**WORK REQUEST**:
Return the records below word for word.

Extracted records:
= = = =

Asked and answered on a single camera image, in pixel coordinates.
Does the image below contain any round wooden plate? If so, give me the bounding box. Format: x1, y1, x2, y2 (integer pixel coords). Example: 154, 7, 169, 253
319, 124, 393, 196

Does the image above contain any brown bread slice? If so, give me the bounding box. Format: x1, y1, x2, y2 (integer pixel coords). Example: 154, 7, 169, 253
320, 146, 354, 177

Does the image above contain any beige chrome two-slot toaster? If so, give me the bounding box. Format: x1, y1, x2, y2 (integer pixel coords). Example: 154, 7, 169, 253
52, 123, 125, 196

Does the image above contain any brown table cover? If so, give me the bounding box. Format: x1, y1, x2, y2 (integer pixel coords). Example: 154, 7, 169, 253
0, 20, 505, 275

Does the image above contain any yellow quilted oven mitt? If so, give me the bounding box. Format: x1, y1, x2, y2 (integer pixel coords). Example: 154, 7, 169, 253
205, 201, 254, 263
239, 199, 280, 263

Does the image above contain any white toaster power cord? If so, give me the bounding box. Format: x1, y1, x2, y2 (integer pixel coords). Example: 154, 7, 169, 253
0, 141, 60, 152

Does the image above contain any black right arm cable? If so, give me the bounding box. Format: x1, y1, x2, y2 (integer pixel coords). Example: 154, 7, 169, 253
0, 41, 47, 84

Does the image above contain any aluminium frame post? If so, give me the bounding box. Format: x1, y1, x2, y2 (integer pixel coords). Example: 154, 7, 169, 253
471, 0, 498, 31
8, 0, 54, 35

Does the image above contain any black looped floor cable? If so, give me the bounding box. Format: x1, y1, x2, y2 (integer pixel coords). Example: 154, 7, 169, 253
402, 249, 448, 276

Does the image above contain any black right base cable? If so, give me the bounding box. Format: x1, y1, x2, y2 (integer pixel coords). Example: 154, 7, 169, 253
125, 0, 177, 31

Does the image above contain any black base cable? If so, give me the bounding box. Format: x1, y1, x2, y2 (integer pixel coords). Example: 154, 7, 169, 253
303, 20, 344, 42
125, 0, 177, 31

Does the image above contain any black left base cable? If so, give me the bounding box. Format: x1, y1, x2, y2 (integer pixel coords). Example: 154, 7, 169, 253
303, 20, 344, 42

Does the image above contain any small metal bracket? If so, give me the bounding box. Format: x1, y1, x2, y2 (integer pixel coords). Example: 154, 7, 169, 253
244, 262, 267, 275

= = = =

**SOLUTION TO THE EXERCISE**:
Asked and answered on a single camera image, in pixel coordinates.
Does the image below contain any round wooden plate? If so, give me the bounding box. Format: x1, y1, x2, y2 (integer pixel coords). Example: 154, 7, 169, 253
319, 124, 393, 196

Does the image above contain any brown bread slice? If so, give me the bounding box. Format: x1, y1, x2, y2 (integer pixel coords). Example: 154, 7, 169, 253
320, 146, 354, 177

Does the image above contain any beige chrome two-slot toaster? If so, give me the bounding box. Format: x1, y1, x2, y2 (integer pixel coords). Example: 154, 7, 169, 253
52, 123, 125, 196

Does the image above contain any brown table cover? If so, give me the bounding box. Format: x1, y1, x2, y2 (integer pixel coords). Example: 154, 7, 169, 253
0, 20, 505, 275

Does the image above contain any yellow quilted oven mitt? If so, give me the bounding box. Format: x1, y1, x2, y2 (integer pixel coords). Example: 154, 7, 169, 253
205, 201, 254, 263
239, 199, 280, 263

Does the image above contain any white toaster power cord? If so, give me the bounding box. Format: x1, y1, x2, y2 (integer pixel coords). Example: 154, 7, 169, 253
0, 141, 60, 152

Does the image above contain any black right arm cable? If so, give me the bounding box. Format: x1, y1, x2, y2 (integer pixel coords). Example: 154, 7, 169, 253
0, 41, 47, 84

Does the image above contain any aluminium frame post? If so, give me the bounding box. Format: x1, y1, x2, y2 (integer pixel coords). Example: 154, 7, 169, 253
471, 0, 498, 31
8, 0, 54, 35

Does the image above contain any black looped floor cable? If so, give me the bounding box. Format: x1, y1, x2, y2 (integer pixel coords). Example: 154, 7, 169, 253
402, 249, 448, 276

Does the image above contain any black right base cable? If so, give me the bounding box. Format: x1, y1, x2, y2 (integer pixel coords). Example: 154, 7, 169, 253
125, 0, 177, 31

Does the image above contain any black base cable? If so, give me the bounding box. Format: x1, y1, x2, y2 (integer pixel coords). Example: 154, 7, 169, 253
303, 20, 344, 42
125, 0, 177, 31

Does the image above contain any black left base cable? If so, give me the bounding box. Format: x1, y1, x2, y2 (integer pixel coords). Example: 154, 7, 169, 253
303, 20, 344, 42

Does the image above contain any small metal bracket? If so, give me the bounding box. Format: x1, y1, x2, y2 (integer pixel coords). Example: 154, 7, 169, 253
244, 262, 267, 275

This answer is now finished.